One should not be surprised that the strongest outrage came from Apple CEO Tim Cook in response to the European Union demanding $14.5 billion in taxes. Cook described the notion as “political crap,” and this is exactly what is expected from the CEO of a company on the verge of losing such money. Wouldn’t it be quite interesting if the EU had the will to file a court order against foreign CEOs and demand jail time in response to their unprecedented tax fraud cases? Why isn’t it this way? Such a crime has long standing implications for the entire society and many believe even the most powerful figures, like CEOs, should face time behind bars.
Most important of all is the perspective adopted by figures in powerful places being completely in contrast to the values we cherish today in our advanced societies. This sheds important light on the not-so-surprising attitude of senior officials in major corporations, and of course, the super-rich that feel immune to the law. If we are actually living in a true democracy, the super-rich and so-called leaders of major corporations should not enjoy any higher entitlement under the law than even a homeless person that is only thinking about how to get something to eat.
Unfortunately, the scene before us portrays senior corporation officials and the super-rich enjoying exactly the greater entitlement over the laws of a country they don’t deserve, and no one has the will to rise against them and ask why. If we succumb to such lows, we have to accept that we are acting against the very nature of democracy in its entirety. Should our government be “hired” by those who can? Is our government here to ratify laws and provide services to the rich and powerful? If the answers to these questions are yes, should we not ask ourselves are we truly living in a democracy, or are we merely mocking such a lifestyle.
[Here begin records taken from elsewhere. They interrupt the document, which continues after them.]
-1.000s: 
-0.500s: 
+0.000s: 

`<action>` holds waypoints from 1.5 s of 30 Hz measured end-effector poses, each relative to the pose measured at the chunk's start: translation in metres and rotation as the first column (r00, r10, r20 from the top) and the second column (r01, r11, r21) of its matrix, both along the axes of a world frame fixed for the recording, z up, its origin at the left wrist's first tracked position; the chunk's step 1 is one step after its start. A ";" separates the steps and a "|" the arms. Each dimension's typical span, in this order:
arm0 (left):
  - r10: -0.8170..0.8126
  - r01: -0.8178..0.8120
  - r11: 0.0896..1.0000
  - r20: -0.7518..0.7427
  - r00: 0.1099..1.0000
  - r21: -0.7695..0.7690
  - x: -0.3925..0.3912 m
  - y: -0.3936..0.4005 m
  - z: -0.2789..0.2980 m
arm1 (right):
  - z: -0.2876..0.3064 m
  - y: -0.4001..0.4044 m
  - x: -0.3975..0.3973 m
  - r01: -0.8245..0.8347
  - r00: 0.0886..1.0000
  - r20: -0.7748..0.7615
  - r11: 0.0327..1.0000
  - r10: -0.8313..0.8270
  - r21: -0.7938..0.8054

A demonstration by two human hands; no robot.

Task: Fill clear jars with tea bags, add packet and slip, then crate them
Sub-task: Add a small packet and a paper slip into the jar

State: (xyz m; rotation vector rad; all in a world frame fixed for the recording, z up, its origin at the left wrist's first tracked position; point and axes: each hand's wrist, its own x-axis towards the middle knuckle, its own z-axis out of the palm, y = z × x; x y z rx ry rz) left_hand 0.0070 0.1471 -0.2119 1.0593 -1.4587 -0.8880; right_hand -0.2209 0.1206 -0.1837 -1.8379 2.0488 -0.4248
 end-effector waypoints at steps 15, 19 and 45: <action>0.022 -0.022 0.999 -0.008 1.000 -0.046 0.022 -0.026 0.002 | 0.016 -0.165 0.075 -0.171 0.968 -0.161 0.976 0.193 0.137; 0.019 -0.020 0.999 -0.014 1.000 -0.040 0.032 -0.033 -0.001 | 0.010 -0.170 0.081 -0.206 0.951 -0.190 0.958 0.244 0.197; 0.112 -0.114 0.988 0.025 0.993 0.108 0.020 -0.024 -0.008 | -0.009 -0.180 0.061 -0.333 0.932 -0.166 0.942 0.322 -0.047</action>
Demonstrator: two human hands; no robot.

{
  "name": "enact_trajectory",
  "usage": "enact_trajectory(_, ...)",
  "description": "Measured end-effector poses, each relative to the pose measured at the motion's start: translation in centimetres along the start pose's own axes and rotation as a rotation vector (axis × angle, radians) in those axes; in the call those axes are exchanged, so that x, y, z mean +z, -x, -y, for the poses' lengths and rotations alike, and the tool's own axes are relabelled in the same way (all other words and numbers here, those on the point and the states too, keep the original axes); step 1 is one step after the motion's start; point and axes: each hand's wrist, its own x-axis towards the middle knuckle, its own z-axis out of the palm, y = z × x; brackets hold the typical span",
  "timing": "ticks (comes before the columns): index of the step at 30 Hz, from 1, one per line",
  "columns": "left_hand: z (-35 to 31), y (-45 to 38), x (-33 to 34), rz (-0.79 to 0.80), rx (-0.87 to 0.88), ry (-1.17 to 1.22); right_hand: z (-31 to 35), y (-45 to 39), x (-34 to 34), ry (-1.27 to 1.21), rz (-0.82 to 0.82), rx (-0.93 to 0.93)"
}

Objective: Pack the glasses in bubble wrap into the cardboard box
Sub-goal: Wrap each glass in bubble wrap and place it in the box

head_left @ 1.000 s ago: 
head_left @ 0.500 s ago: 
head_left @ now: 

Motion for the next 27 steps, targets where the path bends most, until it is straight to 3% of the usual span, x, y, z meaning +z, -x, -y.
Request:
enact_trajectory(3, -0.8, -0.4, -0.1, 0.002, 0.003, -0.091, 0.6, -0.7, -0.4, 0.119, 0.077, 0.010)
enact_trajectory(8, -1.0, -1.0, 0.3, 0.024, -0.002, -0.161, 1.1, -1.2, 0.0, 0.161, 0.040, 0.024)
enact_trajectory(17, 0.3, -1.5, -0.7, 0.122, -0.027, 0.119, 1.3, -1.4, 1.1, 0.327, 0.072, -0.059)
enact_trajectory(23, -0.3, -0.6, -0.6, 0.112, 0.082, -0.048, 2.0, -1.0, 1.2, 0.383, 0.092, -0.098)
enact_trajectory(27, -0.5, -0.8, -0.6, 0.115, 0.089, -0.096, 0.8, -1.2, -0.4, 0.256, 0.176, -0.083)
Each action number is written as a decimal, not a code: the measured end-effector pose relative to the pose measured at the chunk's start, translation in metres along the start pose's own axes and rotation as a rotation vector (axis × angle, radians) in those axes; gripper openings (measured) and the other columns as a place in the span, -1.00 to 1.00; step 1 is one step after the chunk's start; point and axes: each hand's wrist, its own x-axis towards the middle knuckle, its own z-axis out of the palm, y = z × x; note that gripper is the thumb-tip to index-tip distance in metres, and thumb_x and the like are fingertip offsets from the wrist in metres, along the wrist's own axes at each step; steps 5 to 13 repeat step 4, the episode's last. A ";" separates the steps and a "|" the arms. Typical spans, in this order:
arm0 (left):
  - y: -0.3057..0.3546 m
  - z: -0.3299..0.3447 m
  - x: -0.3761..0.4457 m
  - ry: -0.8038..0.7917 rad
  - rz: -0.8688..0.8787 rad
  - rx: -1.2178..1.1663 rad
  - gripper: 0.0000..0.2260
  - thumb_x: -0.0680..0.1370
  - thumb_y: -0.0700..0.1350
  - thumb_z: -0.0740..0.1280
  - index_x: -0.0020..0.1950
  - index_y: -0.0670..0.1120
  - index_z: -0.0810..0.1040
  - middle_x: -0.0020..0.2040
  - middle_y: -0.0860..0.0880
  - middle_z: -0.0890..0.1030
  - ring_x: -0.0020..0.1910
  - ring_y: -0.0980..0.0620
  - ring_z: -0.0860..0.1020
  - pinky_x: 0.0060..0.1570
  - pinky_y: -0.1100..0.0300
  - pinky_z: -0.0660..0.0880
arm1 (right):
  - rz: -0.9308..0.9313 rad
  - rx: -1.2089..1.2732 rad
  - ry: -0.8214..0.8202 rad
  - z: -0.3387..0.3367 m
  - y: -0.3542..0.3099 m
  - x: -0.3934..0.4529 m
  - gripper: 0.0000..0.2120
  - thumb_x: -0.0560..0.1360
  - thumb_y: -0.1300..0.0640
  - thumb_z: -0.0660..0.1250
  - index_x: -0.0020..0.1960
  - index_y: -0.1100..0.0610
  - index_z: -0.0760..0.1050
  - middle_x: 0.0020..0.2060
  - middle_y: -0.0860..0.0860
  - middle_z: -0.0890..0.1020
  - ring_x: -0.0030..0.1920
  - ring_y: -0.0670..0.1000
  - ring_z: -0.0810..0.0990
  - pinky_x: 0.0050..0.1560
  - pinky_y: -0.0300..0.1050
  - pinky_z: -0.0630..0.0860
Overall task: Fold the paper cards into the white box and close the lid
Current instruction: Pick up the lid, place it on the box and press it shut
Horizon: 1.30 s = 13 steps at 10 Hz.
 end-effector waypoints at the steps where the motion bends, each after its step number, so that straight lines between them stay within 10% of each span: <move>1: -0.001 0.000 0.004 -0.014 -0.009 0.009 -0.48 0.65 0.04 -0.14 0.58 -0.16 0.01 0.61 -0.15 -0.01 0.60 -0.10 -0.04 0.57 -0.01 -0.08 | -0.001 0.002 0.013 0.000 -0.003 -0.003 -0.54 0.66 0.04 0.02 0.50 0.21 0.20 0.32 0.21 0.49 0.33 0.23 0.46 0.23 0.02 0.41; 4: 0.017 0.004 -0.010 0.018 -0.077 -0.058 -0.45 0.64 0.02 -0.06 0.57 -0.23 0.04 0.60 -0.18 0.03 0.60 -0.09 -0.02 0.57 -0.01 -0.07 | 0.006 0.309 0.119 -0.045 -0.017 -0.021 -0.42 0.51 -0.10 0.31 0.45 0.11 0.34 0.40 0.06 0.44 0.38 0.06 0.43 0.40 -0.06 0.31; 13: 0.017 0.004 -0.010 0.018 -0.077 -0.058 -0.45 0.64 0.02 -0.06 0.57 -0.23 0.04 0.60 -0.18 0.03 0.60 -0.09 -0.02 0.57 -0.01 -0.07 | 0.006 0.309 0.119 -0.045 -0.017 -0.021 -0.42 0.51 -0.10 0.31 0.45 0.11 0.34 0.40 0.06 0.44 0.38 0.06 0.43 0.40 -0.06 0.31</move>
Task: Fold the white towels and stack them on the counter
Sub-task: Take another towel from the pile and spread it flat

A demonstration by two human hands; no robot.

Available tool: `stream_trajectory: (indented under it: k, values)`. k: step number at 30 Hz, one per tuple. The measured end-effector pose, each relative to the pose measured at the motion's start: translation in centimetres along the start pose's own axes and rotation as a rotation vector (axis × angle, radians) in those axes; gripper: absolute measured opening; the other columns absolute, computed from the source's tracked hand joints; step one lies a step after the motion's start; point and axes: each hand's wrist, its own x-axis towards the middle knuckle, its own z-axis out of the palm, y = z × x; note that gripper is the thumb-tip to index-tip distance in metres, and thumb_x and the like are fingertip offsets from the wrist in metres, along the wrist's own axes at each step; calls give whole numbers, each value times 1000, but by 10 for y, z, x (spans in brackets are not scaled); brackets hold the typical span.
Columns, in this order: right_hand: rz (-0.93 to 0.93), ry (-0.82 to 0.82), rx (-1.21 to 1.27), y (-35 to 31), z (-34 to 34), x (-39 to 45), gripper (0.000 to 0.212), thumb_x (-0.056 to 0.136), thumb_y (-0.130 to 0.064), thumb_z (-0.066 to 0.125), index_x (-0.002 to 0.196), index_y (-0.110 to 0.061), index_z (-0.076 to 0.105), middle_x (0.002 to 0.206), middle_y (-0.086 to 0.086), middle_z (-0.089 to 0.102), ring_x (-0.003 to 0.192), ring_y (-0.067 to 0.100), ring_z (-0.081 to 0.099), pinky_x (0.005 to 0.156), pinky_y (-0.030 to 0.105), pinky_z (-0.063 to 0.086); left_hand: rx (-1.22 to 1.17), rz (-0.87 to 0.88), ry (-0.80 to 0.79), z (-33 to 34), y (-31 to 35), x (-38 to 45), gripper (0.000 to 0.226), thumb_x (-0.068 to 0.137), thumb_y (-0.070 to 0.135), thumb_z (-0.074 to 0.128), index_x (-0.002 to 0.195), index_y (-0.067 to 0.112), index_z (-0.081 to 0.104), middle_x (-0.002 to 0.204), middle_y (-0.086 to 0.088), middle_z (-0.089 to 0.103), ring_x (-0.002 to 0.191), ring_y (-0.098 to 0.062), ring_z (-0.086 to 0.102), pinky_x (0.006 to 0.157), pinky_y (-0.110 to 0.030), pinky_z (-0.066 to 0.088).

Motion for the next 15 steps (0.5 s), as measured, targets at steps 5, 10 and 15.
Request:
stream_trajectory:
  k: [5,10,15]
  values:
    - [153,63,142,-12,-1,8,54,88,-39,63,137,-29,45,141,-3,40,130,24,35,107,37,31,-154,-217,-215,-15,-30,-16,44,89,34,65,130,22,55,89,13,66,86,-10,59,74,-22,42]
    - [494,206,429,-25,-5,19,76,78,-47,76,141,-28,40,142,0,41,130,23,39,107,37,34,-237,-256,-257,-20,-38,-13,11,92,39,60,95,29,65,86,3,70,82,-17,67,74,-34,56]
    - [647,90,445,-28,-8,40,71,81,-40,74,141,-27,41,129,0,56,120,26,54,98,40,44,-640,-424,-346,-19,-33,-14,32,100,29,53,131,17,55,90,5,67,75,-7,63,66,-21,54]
People working in such large corporations are known to only seek power and evermore wealth, and could care less about equality under the law. Be certain they will take advantage over society at any window of opportunity.
Our governments, however, are obliged to prevent this very threat. Transparency is a fundamental pillar of a democratic country, especially when it involves measures taken by major corporations. The elite should not be provided exclusive access to information, as seen in various countries these days.
Moreover, why should big businesses enjoy a proposed drop in corporate tax rates? The truth is that tax competitiveness never translates into increasing competitiveness in the commercial industry. The World Economic Forum has confirmed through the span of many years that tax never even appears in the top 12 factors taken into consideration by such a field. Any decrease in corporate tax rates will render losses for welfare programs, at a time when such benefits will pass on to company shareholders (with many stationed offshore).
The Luxleaks and PanamaPapers tax scandals raised immense worldwide outrage, making it a definite fact that a demand for major shifts in tax policies is on the rise. This movement is gaining momentum and pressure is escalating against governments on a daily basis. The importance of the Apple EU row lies in the timely and robust characteristics of this decision, and such a measure taken against a member state.
Very significant conclusions can be drawn from this faceoff. The EU has placed its foot down and is transmitting a very obvious message to all member states to begin rounding up their approach regarding tax avoidance that has become a major international trend. Putting an end to favorable tax rulings issued for specific companies in the EU block will most likely come to an end. As a result, the U.S. and UK will come under immense pressure to follow suit with similar measures against tax havens on their own soil, such as the British Virgin Islands and the state of Delaware in mainland United States. Responsible governing should adopt a similar position: to bring an end to irresponsible decision-making seen too many times in modern day politics. Governments should be more concerned about the interests of their own constituents, and not those of large corporations. If a competition law is actually ratified, this will open a door to the power of legal arsenal available against those dodging such duties. Most definitely, as we gain further experience down the road in this regard, the laws will most likely strengthen as we trek down this difficult path.
The action taken by the EU is a good reminder to all governments to sit down, take a moment and use creative thinking in addressing the international tax avoidance scourge. The EU perspective is quite impressive, indeed. We live in the 21st century and it cannot be expected from us to allow the super-rich and their companies slip through the cracks of tax policies and dodge their obligations. A government can be considered incompetent if it allows corporate tax rates be cut under unproven assumptions.
The time is now for a major overhaul of tax policies. A revolution is in the making as we speak.